Board pearl: Smoking cessation ≥4 weeks preop measurably reduces SSI and pulmonary complications — counsel and refer at every visit.
CCS pearl: On the simulator, order "smoking cessation counseling" and "nicotine replacement" during preop visits — both credit.

— Antibiotic administration is usually covered under broad surgical consent, but allergy disclosure and shared decision-making matter when using an agent with elevated risk (vancomycin in patient with renal disease, fluoroquinolone in elderly with QT prolongation)
— If a patient refuses prophylaxis, document capacity assessment, risks discussed (increased SSI), alternative non-pharmacologic measures, and proceed with their informed choice
— EHR allergy fields must specify drug, reaction, severity, date; vague "PCN allergy" entries lead to unnecessary vancomycin, more C. difficile, and higher SSI rates
— When a vague allergy is clarified preop (e.g., "rash as a child"), update the chart to reduce future overuse
— Handoffs between OR → PACU → floor → home are high-risk for missed antibiotic discontinuation orders (perpetuating beyond 24 h)
— Discharge summary must specify antibiotic stop date and any pending cultures
— Failure to communicate a positive MRSA swab or intraoperative culture to outpatient providers is a sentinel-event-level safety lapse
— Wrong-site surgery (time-out)
— Retained foreign object
— Mediastinitis after CABG — CMS non-payment trigger; reinforces glucose, decolonization, prophylaxis bundle
— CAUTI and CLABSI after hospital admission
— Inappropriate prophylaxis harms future patients via resistance — collective harm
— Stewardship programs are required by Joint Commission accreditation
— SSI rates publicly reported via NHSN/CMS Hospital Compare
— Adverse drug events to FDA MedWatch when serious
Step 3 management: A patient signed out from the OR team to the floor team with "continue antibiotics" but no stop date — the receiving team's responsibility is to review indication, check SCIP timing, write a stop order at 24 h unless documented reason to continue. Transition-of-care safety mandates closing this loop.
Board pearl: "PCN allergy" carries real morbidity — relabeling/de-labeling programs reduce SSI and C. difficile.

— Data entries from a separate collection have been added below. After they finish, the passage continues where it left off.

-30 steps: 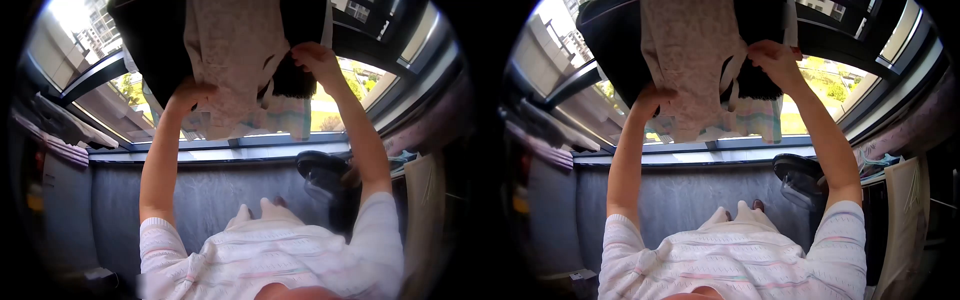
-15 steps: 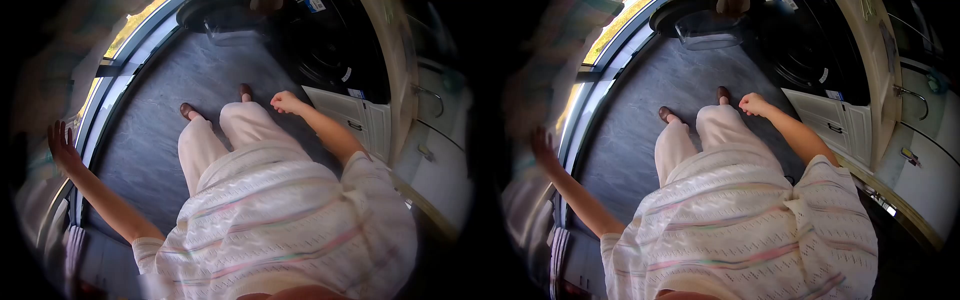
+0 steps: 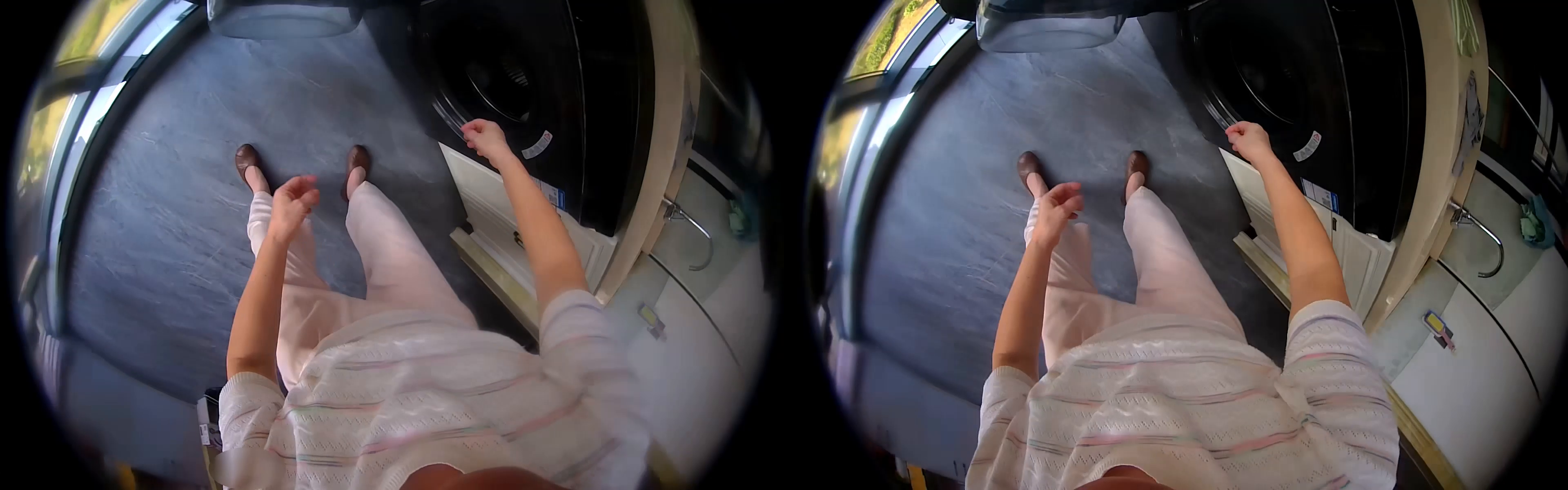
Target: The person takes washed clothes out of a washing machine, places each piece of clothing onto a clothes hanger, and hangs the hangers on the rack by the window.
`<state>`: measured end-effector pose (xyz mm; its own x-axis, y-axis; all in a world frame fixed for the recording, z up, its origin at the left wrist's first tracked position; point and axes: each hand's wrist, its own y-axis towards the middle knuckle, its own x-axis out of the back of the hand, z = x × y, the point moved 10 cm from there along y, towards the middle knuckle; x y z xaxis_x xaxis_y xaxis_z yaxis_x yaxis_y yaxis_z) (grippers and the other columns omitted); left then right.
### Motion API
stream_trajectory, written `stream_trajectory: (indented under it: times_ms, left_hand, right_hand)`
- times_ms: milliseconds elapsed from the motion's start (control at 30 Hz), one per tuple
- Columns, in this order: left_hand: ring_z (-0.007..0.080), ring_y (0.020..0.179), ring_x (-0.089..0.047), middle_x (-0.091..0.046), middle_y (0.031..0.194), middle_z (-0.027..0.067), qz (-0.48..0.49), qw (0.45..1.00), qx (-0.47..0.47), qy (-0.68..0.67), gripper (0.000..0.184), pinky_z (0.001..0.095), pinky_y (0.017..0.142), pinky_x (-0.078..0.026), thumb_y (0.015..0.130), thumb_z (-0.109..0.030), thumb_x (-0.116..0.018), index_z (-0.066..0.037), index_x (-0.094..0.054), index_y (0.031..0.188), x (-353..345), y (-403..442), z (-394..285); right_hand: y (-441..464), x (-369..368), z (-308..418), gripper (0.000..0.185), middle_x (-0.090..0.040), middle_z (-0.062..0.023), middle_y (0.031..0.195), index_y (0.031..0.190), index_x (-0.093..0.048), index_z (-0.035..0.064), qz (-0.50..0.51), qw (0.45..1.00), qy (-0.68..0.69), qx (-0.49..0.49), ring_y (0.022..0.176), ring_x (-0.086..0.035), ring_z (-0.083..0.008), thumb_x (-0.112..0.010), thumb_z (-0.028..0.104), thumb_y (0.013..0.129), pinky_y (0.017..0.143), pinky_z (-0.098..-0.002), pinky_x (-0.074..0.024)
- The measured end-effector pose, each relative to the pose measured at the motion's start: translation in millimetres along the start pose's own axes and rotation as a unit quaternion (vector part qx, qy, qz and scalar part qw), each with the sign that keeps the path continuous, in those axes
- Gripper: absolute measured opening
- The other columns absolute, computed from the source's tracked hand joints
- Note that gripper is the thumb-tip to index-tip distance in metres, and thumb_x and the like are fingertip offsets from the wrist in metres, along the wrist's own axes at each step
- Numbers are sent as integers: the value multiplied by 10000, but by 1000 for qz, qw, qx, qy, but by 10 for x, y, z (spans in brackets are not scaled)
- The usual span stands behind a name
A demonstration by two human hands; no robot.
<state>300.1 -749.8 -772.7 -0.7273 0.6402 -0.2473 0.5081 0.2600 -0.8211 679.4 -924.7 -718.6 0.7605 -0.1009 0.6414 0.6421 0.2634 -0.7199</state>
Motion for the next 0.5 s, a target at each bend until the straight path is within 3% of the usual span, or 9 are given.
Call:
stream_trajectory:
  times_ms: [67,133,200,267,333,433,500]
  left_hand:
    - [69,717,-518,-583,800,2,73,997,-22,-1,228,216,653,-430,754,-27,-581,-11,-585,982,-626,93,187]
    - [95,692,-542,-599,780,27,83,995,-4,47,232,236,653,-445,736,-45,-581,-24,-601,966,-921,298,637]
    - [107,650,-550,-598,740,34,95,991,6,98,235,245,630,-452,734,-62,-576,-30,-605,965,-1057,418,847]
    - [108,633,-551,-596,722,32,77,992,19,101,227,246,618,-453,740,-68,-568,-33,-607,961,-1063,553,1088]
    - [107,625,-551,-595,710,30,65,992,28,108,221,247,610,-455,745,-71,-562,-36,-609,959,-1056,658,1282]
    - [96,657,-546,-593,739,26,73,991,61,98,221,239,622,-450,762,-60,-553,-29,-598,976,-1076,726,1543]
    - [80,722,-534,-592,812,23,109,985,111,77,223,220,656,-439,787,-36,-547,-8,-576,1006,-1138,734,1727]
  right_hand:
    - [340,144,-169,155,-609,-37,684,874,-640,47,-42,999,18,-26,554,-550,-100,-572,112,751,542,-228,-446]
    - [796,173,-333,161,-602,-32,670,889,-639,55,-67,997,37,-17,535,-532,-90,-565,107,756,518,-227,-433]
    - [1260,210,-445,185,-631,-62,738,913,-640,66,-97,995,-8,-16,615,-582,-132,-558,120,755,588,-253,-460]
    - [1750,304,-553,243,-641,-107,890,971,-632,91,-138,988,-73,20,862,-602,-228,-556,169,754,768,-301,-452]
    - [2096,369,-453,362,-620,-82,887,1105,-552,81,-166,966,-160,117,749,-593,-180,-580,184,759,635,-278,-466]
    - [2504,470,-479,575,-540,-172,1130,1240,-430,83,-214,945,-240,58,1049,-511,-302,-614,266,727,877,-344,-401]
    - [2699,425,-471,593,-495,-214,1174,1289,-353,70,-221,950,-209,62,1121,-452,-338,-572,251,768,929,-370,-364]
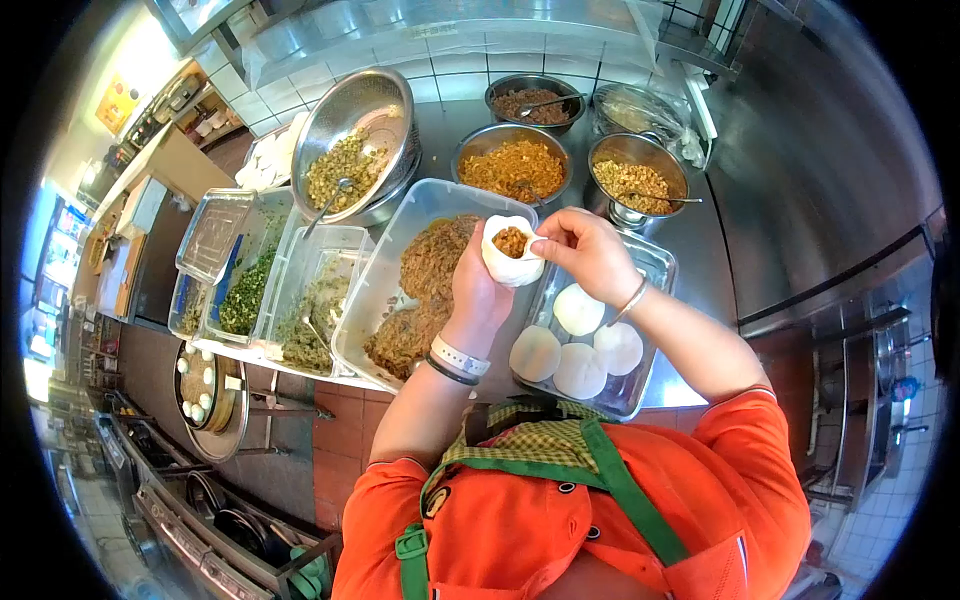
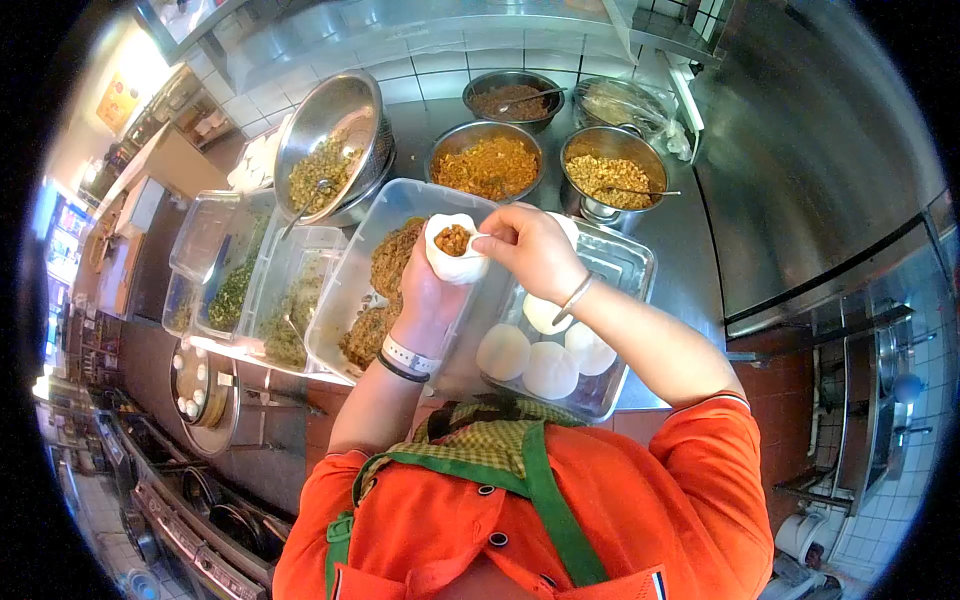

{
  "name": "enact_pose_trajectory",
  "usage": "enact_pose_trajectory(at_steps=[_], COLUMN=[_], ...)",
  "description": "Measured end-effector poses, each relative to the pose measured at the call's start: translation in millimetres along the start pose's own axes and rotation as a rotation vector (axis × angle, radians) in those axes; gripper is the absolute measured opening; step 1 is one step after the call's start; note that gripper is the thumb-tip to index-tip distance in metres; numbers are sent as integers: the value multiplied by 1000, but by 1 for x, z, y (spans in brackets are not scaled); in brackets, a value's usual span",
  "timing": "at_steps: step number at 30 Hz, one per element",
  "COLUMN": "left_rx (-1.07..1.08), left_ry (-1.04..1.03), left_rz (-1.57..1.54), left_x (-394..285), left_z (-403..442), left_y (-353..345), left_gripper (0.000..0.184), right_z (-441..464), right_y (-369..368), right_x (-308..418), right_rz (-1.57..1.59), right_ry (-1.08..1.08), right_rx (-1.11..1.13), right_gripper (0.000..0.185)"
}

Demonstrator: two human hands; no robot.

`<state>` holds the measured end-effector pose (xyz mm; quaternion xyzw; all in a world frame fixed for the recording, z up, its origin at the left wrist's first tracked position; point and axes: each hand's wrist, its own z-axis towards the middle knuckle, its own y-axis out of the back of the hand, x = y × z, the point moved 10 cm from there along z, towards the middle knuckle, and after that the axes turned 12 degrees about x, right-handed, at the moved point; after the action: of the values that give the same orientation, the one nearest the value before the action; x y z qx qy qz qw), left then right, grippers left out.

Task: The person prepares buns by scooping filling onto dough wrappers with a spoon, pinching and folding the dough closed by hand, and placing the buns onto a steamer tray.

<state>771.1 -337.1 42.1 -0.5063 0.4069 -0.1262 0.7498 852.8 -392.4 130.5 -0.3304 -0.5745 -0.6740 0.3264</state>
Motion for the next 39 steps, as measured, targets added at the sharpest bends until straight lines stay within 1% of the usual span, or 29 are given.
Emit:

Board pearl: If the question gives a time for antibiotic infusion start, calculate whether it lands within 60 min (or 120 for vanco) of incision — this is the single most-tested SCIP fact.

Board pearl: Stems with explicit clock times are almost always testing timing of prophylaxis — calculate the interval before reading answer choices.

Give the right antibiotic, at the right dose, within 60 minutes of incision (120 for vancomycin/fluoroquinolones), redose for long cases or blood loss, and stop within 24 hours (48 for cardiothoracic) — that is the heart of SCIP-aligned surgical antibiotic prophylaxis.
Board pearl: When in doubt on a Step 3 surgical vignette — check the clock, the drug, the dose, the duration, and the allergy chart. Those five anchors capture nearly every testable SCIP point.